#### Dataset items
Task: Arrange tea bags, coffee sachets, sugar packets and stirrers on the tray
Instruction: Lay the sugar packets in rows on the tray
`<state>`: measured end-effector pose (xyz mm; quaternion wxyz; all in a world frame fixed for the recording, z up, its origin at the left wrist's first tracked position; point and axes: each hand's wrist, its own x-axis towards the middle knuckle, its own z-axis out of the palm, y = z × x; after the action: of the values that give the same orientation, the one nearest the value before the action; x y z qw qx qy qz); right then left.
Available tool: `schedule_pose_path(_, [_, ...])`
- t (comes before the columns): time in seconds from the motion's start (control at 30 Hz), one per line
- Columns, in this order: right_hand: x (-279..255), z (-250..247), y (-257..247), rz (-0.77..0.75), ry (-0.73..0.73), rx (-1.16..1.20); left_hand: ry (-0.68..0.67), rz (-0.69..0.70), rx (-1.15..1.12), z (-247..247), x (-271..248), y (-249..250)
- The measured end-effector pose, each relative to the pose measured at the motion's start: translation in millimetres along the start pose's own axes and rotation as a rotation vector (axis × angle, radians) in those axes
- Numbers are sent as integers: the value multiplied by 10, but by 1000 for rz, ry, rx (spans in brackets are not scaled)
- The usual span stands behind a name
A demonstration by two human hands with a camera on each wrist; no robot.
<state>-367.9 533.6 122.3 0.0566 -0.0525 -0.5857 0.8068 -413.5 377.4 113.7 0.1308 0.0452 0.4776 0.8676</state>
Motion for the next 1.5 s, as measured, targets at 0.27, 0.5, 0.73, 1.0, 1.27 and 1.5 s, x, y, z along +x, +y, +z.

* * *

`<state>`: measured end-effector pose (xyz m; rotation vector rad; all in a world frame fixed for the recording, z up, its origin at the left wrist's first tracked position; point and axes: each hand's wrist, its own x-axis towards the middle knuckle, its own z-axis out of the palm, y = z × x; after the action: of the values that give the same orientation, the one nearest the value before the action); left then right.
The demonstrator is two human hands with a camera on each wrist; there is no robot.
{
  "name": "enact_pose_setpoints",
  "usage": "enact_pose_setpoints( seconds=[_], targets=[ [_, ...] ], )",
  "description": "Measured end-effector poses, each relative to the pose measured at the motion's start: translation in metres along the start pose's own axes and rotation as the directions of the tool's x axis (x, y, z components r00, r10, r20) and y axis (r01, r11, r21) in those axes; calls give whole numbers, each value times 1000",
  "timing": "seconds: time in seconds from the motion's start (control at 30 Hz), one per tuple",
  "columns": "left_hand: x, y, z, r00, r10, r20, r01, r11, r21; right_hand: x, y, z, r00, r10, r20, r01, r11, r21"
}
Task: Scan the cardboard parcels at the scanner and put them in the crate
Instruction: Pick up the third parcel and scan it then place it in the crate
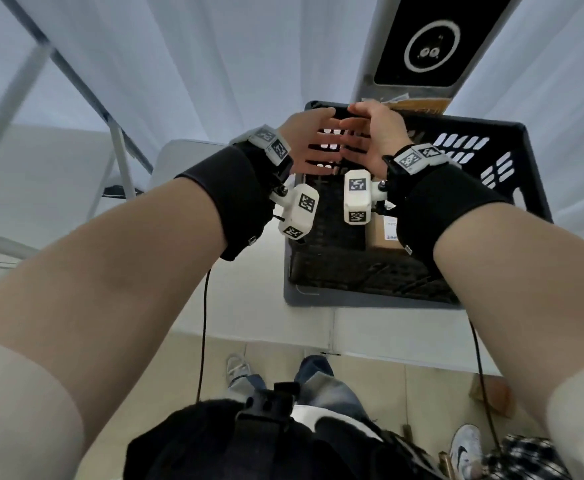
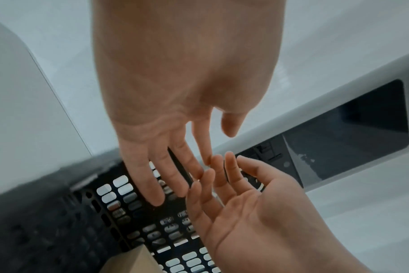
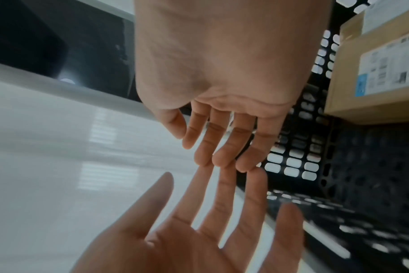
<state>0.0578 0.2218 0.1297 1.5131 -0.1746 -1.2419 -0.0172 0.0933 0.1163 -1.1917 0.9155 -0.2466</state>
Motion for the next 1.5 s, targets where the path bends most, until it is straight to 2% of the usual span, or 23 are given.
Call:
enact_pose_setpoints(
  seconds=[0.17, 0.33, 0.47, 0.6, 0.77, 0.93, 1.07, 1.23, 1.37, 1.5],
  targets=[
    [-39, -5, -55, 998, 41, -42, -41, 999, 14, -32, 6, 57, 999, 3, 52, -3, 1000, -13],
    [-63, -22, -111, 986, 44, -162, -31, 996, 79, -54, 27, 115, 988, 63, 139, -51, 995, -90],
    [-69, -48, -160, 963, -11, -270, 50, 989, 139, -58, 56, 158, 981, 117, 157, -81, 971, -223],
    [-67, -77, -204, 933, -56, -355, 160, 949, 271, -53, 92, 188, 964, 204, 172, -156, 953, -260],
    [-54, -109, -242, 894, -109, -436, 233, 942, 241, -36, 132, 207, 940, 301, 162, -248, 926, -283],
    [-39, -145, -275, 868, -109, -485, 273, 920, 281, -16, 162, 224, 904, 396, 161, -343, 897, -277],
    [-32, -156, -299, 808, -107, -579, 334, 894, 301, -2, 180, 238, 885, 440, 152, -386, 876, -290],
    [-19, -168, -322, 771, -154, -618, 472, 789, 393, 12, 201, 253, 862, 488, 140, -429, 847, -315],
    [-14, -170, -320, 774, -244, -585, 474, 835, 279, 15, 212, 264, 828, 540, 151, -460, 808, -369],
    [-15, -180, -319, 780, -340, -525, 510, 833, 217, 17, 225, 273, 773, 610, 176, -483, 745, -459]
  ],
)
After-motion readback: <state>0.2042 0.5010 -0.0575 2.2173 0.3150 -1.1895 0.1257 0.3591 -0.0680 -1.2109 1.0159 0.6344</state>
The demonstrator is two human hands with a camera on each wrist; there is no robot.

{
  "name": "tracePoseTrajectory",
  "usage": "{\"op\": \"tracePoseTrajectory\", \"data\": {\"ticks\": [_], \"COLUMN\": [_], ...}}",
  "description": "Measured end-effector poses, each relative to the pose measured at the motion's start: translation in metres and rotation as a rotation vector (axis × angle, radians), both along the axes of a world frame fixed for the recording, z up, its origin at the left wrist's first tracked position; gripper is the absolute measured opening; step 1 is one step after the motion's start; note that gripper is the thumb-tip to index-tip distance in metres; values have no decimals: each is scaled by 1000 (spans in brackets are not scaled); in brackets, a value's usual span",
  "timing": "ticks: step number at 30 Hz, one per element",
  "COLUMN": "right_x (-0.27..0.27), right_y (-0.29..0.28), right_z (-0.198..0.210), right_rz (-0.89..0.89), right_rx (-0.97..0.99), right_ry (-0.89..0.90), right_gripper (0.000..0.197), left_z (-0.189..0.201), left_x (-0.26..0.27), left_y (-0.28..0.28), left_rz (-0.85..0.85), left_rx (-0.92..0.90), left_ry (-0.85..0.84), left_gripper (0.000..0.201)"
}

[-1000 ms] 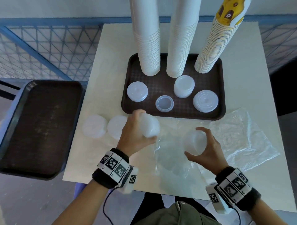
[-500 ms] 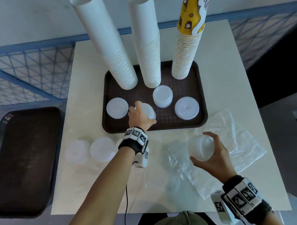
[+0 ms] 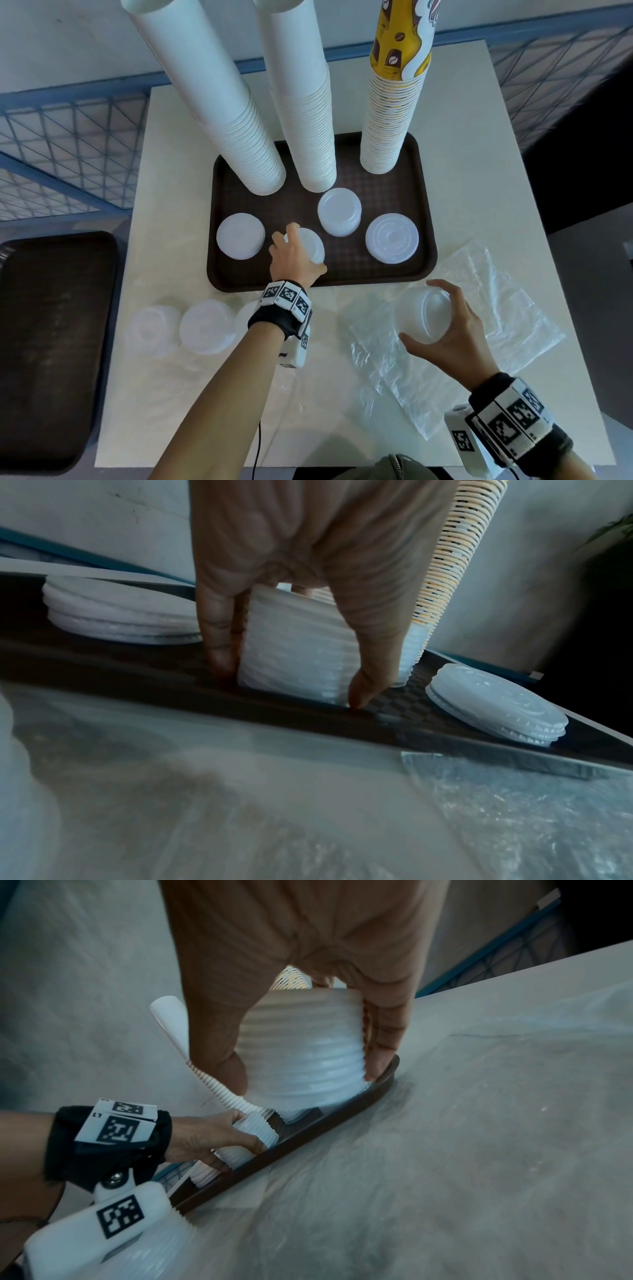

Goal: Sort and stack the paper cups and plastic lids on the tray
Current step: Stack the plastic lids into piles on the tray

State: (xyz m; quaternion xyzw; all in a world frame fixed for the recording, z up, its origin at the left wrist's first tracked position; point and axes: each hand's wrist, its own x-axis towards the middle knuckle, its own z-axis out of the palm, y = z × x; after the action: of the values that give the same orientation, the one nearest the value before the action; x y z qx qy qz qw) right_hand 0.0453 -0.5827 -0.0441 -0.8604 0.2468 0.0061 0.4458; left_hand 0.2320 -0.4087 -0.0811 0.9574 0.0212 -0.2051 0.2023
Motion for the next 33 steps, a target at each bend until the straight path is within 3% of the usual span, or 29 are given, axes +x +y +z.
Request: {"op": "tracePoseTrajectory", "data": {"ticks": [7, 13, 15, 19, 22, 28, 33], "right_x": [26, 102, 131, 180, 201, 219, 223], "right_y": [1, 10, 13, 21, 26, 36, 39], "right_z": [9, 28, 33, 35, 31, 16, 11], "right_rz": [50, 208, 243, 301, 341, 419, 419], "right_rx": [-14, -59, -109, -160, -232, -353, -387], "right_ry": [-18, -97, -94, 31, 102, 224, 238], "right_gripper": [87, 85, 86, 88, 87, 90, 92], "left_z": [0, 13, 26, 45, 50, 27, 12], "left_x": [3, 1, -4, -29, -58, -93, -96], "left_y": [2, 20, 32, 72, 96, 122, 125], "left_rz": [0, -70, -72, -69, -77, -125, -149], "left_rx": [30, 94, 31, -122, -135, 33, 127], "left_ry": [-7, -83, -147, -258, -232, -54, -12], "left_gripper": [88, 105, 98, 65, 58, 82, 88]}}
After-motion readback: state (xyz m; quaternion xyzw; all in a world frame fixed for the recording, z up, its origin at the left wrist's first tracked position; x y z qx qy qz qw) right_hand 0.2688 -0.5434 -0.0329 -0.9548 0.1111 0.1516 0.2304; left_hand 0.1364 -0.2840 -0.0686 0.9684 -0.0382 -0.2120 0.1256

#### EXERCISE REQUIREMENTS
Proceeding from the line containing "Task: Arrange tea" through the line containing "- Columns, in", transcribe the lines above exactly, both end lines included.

#### YOUR SOLUTION
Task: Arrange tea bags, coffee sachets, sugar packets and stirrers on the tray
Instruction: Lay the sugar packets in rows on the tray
`<state>`: measured end-effector pose (xyz mm; quaternion wxyz; all in a world frame fixed for the recording, z up, its origin at the left wrist's first tracked position; point and axes: each hand's wrist, its own x-axis towards the middle knuckle, its own z-axis out of the palm, y = z × x; after the action: of the values that give the same orientation, the one nearest the value before the action; x y z qw qx qy qz); right then left.
Available tool: `schedule_pose_path(_, [_, ...])`
- t (comes before the columns): time in seconds from the motion's start (control at 30 Hz), one per line
- Columns, in this order: right_hand: x (-279..255), z (-250..247), y (-257..247), rz (-0.77..0.75), ry (-0.73..0.73), rx (-1.16..1.20); left_hand: ry (-0.68..0.67), rz (-0.69..0.70), rx (-1.15..1.12), z (-247..247), x (-271..248), y (-249..250)

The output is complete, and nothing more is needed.